→ Your instructions
Word for word, return each entry that follows, with every image removed.

[Stored data]
※ ※ ※
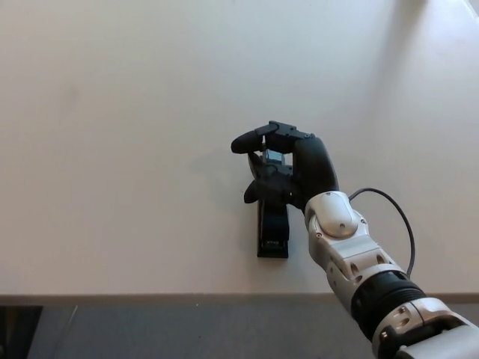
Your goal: The robot uses its right hand to press on the stapler that is in the middle of the desk
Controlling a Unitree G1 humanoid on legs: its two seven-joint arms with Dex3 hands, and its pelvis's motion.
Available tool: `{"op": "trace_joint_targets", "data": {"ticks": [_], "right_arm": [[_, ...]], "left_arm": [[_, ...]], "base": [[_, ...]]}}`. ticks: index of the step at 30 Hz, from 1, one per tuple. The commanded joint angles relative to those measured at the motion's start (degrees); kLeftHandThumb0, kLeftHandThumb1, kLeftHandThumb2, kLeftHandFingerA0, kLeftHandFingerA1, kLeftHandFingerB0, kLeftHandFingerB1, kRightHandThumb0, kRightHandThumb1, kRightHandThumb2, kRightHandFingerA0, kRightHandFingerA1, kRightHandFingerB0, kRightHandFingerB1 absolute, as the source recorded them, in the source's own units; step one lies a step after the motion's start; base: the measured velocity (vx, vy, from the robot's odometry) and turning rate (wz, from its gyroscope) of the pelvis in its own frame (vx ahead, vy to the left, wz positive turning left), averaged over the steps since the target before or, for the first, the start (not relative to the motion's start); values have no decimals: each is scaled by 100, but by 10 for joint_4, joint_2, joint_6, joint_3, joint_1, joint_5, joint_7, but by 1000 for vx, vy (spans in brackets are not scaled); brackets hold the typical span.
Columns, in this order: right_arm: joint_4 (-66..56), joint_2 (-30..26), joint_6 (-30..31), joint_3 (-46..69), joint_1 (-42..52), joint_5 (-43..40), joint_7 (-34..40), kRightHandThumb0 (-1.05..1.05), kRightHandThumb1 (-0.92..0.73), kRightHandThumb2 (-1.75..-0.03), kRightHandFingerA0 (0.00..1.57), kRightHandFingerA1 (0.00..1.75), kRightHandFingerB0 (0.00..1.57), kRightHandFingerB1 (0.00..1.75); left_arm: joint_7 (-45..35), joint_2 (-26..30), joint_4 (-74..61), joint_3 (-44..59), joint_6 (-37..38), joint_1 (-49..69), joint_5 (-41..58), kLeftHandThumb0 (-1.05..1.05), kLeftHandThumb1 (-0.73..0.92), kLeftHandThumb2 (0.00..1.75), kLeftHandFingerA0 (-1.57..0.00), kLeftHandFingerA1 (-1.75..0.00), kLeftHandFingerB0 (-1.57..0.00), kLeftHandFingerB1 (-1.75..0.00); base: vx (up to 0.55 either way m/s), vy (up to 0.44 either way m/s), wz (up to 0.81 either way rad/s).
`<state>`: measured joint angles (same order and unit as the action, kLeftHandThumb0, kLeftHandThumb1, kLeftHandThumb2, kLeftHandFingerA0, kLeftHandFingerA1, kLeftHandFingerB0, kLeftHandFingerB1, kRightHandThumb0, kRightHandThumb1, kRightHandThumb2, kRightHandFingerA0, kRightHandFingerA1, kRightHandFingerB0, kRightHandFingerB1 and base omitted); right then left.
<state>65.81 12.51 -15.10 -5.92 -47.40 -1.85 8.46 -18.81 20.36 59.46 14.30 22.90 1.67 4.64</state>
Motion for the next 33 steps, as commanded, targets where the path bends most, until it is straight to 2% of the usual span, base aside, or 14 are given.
{"op": "trace_joint_targets", "data": {"ticks": [1,2,8,14,16,17,18,19,21,22,23,29,30,33], "right_arm": [[41,55,1,-20,34,36,16,-17,-78,-66,105,139,78,111],[46,56,3,-22,39,37,13,-20,-77,-64,103,142,74,120],[79,65,26,-45,81,54,5,-17,-77,-65,94,149,72,114],[108,76,24,-100,212,94,19,-14,-82,-65,96,141,74,117],[116,76,15,-118,256,108,24,-18,-80,-65,98,134,75,106],[119,76,12,-127,279,115,29,-17,-83,-64,97,136,73,111],[121,75,10,-135,294,121,31,-19,-80,-65,98,132,75,100],[123,74,6,-142,313,125,34,-19,-80,-64,100,128,78,91],[126,72,-2,-148,342,126,34,-18,-81,-64,99,131,75,100],[130,71,1,-152,360,128,37,-19,-80,-64,98,137,72,110],[134,71,3,-159,381,133,41,-20,-80,-64,99,136,71,112],[139,67,-13,-182,450,141,50,-20,-80,-64,99,136,71,112],[144,59,-4,-178,464,139,47,-21,-80,-65,92,128,70,108],[144,55,0,-174,460,134,47,-21,-80,-64,92,124,72,103]], "left_arm": [[5,9,6,0,18,6,-1,-34,66,119,-5,-52,-4,-52],[5,8,7,1,16,6,1,-34,66,119,-5,-51,-4,-51],[5,10,2,0,12,12,1,-35,65,119,-4,-51,-3,-51],[-6,-2,4,-5,43,83,-3,-34,68,120,-4,-52,-4,-51],[-9,-4,9,-7,54,112,-6,-34,68,121,-5,-52,-4,-52],[-13,-5,11,-8,61,129,-7,-63,86,91,-13,-49,-10,-46],[-6,-2,10,-15,70,142,-17,-34,67,120,-4,-51,-4,-51],[13,5,8,-27,83,158,-38,-63,90,68,-19,-43,-21,-43],[31,6,10,-37,95,177,-52,-64,89,66,-21,-44,-19,-42],[28,8,24,-40,99,185,-54,-64,89,68,-19,-42,-21,-42],[22,8,34,-42,104,198,-54,-35,64,117,-3,-50,-3,-50],[23,6,50,-52,120,249,-56,-35,64,117,-3,-50,-3,-50],[0,-9,58,-32,110,246,-25,-36,62,117,-3,-51,-3,-51],[-7,-14,58,-29,103,237,-16,-36,62,117,-3,-52,-3,-51]], "base": [[0,0,0],[0,0,0],[0,0,0],[0,0,0],[0,0,0],[0,0,0],[0,0,0],[0,0,0],[0,0,0],[0,0,0],[0,0,0],[0,0,0],[0,0,0],[0,0,0]]}}
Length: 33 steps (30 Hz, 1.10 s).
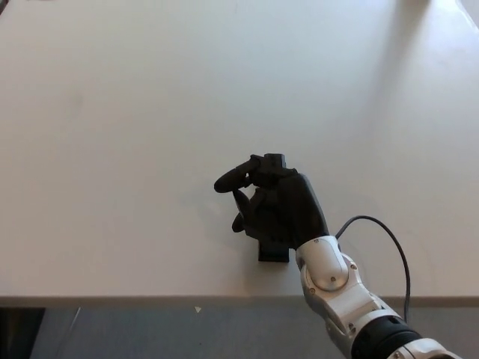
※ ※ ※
→ Your solution
Your goal: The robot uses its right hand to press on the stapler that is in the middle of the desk
Controlling a Unitree G1 humanoid on legs: its two seven-joint arms with Dex3 hands, and its pelvis's motion.
Available tool: `{"op": "trace_joint_targets", "data": {"ticks": [_], "right_arm": [[_, ...]], "left_arm": [[_, ...]], "base": [[_, ...]]}}`. ticks: index of the step at 30 Hz, from 1, one per tuple. The commanded joint angles relative to those measured at the motion's start (degrees); kLeftHandThumb0, kLeftHandThumb1, kLeftHandThumb2, kLeftHandFingerA0, kLeftHandFingerA1, kLeftHandFingerB0, kLeftHandFingerB1, kRightHandThumb0, kRightHandThumb1, kRightHandThumb2, kRightHandFingerA0, kRightHandFingerA1, kRightHandFingerB0, kRightHandFingerB1 absolute, as the source recorded them, in the source's own units; step one lies a step after the motion's start; base: the measured velocity (vx, vy, from the robot's odometry) and turning rate (wz, from its gyroscope) of the pelvis in its own frame (vx ahead, vy to the left, wz positive turning left), averaged over the steps since the target before or, for the first, the start (not relative to the motion's start); values have no decimals: each is scaled by 100, but by 10 for joint_4, joint_2, joint_6, joint_3, joint_1, joint_5, joint_7, but by 1000 for vx, vy (spans in brackets are not scaled); brackets hold the typical span.
Columns, in this order: right_arm: joint_4 (-66..56), joint_2 (-30..26), joint_6 (-30..31), joint_3 (-46..69), joint_1 (-42..52), joint_5 (-43..40), joint_7 (-34..40), kRightHandThumb0 (-1.05..1.05), kRightHandThumb1 (-0.92..0.73), kRightHandThumb2 (-1.75..-0.03), kRightHandFingerA0 (0.00..1.57), kRightHandFingerA1 (0.00..1.75), kRightHandFingerB0 (0.00..1.57), kRightHandFingerB1 (0.00..1.75); left_arm: joint_7 (-45..35), joint_2 (-26..30), joint_4 (-74..61), joint_3 (-44..59), joint_6 (-37..38), joint_1 (-49..69), joint_5 (-41..58), kLeftHandThumb0 (-1.05..1.05), kLeftHandThumb1 (-0.73..0.92), kLeftHandThumb2 (0.00..1.75), kLeftHandFingerA0 (-1.57..0.00), kLeftHandFingerA1 (-1.75..0.00), kLeftHandFingerB0 (-1.57..0.00), kLeftHandFingerB1 (-1.75..0.00); base: vx (up to 0.55 either way m/s), vy (up to 0.44 either way m/s), wz (up to 0.81 either way rad/s).
`<state>`: measured joint angles (same order and unit as the action, kLeftHandThumb0, kLeftHandThumb1, kLeftHandThumb2, kLeftHandFingerA0, kLeftHandFingerA1, kLeftHandFingerB0, kLeftHandFingerB1, kRightHandThumb0, kRightHandThumb1, kRightHandThumb2, kRightHandFingerA0, kRightHandFingerA1, kRightHandFingerB0, kRightHandFingerB1 and base omitted); right then left.
<state>65.81 12.51 -15.10 -5.92 -47.40 -1.85 8.46 -18.81 20.36 59.46 14.30 22.90 1.67 4.64</state>
Motion for the next 33 steps, as commanded, targets where the path bends most, until it is straight to 2% of the usual span, base aside, or 14 are given.
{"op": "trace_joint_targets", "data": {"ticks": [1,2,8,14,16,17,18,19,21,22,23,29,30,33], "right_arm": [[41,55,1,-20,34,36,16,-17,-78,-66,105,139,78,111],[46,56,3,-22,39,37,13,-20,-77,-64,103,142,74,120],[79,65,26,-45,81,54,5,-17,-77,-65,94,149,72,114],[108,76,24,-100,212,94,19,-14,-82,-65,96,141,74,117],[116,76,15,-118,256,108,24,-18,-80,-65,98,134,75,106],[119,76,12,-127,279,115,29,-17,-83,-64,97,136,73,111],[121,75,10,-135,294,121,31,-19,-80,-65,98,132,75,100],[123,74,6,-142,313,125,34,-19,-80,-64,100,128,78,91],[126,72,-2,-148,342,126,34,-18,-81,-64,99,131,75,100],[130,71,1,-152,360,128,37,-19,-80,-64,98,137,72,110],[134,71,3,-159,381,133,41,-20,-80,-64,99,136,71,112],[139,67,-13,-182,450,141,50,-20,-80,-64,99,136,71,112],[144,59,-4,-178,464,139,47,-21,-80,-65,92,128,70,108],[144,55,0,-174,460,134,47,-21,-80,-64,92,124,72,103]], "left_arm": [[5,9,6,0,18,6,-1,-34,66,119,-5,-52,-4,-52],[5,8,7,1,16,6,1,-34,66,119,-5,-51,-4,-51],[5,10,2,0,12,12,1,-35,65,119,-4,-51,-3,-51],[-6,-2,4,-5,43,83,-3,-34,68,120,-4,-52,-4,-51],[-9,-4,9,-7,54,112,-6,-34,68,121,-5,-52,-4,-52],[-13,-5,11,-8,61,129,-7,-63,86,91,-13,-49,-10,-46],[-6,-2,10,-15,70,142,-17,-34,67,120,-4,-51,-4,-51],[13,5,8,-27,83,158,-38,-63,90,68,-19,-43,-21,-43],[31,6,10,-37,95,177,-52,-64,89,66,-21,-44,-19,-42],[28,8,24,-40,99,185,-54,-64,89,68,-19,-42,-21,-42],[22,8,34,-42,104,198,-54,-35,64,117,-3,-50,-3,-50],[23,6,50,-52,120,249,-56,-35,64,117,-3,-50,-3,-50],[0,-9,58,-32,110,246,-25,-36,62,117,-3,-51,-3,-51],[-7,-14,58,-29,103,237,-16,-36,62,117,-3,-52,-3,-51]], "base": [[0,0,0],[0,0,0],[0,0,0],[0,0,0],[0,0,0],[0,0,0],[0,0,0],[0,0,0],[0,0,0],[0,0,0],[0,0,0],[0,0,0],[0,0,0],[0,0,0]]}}
Length: 33 steps (30 Hz, 1.10 s).

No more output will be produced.